Exercise instructions ::
Look below for the line with "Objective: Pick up"; begin the copy there and stop after the line with "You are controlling", keeping the text exact and the pictures out.
#### Excerpted data
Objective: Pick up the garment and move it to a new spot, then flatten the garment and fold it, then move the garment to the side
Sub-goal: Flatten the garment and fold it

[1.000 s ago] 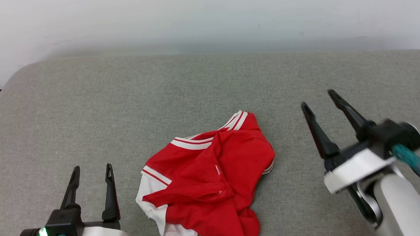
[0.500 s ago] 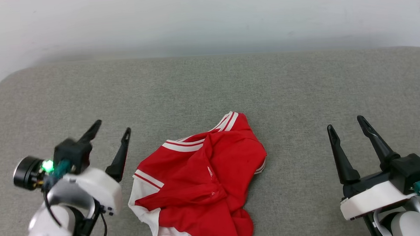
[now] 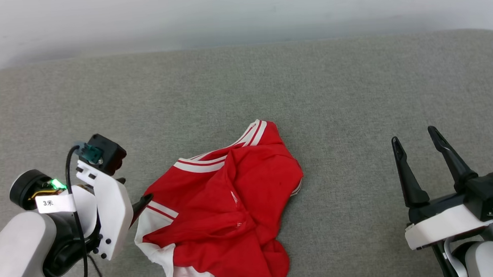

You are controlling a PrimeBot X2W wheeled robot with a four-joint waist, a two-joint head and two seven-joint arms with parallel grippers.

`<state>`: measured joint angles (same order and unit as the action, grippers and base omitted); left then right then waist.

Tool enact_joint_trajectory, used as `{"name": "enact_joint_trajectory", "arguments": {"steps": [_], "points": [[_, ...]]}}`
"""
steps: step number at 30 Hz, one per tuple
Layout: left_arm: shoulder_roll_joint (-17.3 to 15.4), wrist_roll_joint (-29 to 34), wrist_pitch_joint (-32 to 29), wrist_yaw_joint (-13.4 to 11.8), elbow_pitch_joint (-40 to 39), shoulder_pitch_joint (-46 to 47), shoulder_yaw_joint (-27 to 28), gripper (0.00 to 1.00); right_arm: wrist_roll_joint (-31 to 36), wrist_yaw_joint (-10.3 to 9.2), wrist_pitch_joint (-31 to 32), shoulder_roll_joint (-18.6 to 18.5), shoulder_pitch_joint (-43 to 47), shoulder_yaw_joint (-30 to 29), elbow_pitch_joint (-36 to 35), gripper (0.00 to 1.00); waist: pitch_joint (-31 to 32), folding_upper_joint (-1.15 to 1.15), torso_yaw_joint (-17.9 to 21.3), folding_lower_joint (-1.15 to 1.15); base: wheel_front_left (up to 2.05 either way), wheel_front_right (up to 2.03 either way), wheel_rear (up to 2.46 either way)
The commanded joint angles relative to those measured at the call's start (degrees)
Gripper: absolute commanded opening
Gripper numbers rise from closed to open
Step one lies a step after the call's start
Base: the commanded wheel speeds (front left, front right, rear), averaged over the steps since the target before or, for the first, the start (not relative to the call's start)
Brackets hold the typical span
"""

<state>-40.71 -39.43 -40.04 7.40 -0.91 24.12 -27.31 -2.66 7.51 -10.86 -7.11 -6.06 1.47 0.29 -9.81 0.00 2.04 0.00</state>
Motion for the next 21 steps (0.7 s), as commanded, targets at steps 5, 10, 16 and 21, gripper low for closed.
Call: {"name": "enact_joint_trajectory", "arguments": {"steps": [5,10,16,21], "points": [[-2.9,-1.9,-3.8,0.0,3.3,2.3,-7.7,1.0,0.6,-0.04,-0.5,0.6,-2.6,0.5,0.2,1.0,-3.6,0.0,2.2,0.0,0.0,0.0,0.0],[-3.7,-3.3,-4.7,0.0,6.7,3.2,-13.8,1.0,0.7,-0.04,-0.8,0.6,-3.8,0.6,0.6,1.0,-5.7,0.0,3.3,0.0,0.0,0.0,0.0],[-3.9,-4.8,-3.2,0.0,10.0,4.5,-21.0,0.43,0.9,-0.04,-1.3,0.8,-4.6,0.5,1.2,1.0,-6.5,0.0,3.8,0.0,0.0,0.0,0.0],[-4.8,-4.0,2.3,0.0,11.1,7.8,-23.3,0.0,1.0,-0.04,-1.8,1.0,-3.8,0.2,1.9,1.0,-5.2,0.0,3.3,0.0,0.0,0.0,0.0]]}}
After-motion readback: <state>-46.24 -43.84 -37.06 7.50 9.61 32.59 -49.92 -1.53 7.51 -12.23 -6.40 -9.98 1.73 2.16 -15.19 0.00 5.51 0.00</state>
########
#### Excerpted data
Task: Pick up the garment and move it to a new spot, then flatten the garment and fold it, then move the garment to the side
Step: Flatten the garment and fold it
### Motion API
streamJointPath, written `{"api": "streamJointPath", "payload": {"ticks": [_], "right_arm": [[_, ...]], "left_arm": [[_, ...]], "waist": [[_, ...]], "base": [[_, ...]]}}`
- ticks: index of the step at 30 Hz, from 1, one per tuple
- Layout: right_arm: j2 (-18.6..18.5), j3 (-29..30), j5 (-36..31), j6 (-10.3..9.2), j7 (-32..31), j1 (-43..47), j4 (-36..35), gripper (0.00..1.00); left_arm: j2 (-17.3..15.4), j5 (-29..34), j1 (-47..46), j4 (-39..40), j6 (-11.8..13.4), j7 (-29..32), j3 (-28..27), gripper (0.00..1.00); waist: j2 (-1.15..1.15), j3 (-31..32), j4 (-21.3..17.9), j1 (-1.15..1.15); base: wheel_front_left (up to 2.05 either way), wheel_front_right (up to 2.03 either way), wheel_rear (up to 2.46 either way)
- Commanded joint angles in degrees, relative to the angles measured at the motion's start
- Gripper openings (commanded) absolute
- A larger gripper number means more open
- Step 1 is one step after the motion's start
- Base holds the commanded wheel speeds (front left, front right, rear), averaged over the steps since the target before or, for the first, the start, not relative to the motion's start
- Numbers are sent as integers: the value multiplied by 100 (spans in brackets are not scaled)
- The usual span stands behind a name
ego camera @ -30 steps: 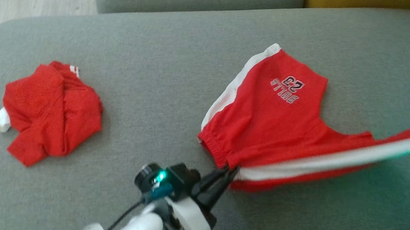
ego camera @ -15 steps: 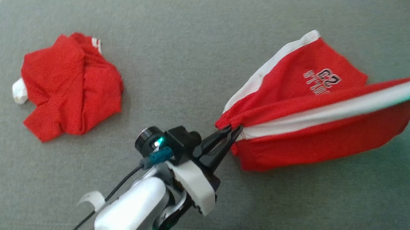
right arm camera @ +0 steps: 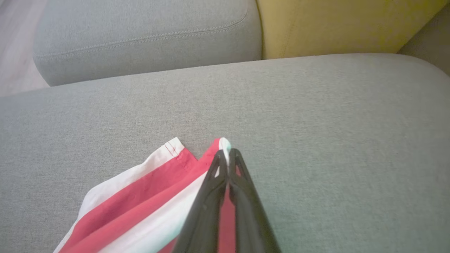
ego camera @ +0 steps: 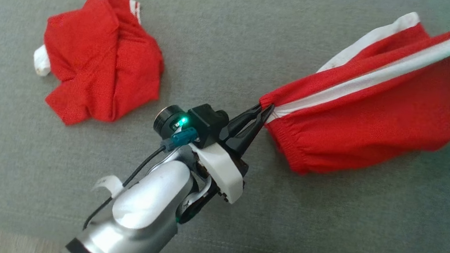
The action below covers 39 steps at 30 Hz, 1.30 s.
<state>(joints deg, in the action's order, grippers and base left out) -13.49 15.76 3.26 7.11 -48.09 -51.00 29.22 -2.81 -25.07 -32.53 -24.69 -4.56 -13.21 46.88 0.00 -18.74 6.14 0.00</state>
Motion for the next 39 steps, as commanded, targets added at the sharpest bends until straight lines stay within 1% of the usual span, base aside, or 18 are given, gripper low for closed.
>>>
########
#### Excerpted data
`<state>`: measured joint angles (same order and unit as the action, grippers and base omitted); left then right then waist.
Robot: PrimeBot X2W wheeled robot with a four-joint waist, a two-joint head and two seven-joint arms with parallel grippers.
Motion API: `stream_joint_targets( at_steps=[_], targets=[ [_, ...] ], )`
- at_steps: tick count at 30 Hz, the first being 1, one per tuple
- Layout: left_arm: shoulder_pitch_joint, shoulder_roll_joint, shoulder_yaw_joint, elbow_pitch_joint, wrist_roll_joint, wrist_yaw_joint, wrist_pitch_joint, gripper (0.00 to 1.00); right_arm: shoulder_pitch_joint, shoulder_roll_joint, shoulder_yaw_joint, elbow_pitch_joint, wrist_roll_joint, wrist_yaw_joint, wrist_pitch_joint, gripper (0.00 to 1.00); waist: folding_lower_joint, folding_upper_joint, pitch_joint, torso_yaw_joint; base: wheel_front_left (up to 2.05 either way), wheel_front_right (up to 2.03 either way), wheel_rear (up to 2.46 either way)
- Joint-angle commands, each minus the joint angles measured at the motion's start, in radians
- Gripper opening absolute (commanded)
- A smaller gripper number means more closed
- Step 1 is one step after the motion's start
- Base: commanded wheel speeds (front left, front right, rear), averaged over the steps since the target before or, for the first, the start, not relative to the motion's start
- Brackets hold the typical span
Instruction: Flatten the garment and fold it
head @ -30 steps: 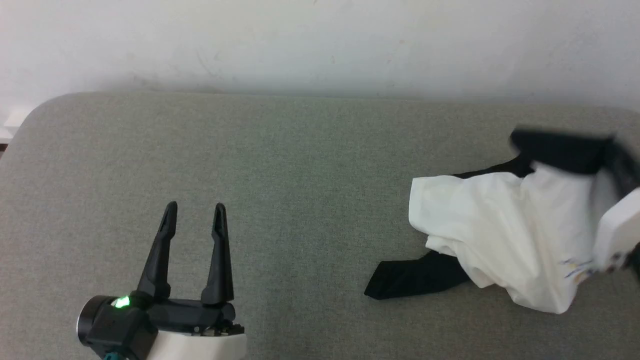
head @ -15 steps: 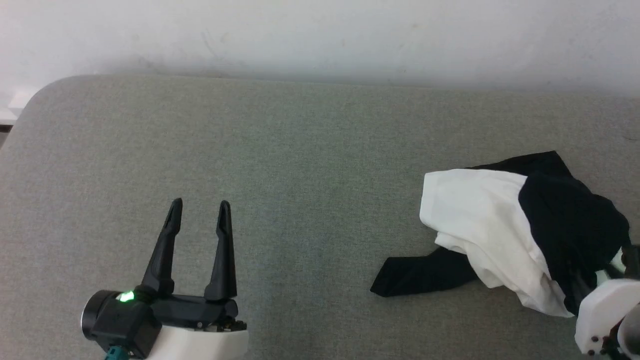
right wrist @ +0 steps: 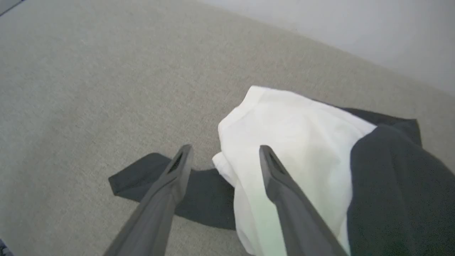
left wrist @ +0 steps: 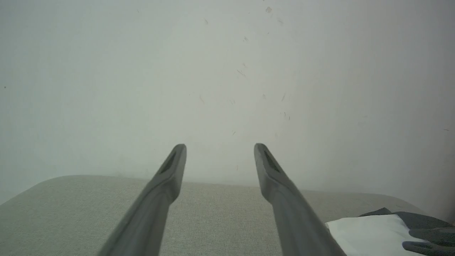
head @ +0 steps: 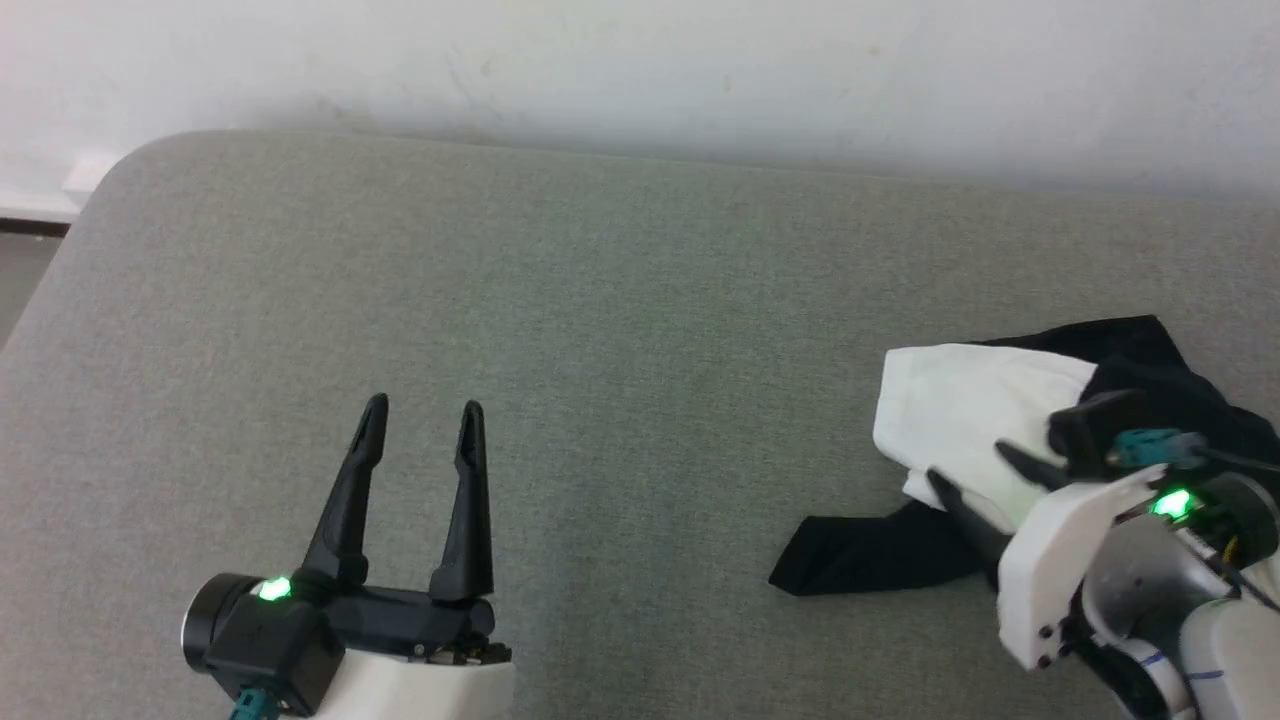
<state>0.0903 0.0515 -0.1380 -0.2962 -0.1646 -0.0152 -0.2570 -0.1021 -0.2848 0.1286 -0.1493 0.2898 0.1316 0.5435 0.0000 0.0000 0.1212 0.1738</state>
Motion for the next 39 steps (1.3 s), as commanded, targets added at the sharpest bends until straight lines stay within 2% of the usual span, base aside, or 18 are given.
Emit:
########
Answer to the problem ::
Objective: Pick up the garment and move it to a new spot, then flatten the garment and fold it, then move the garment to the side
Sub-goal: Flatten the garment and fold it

[1.000 s ago] 
[0.500 s ago] 
[now] 

You are controlling a PrimeBot X2W wheeled robot with a four-joint waist, a two-joint head and two seven-joint arms with parallel grippers.

At this point, the answer is complete.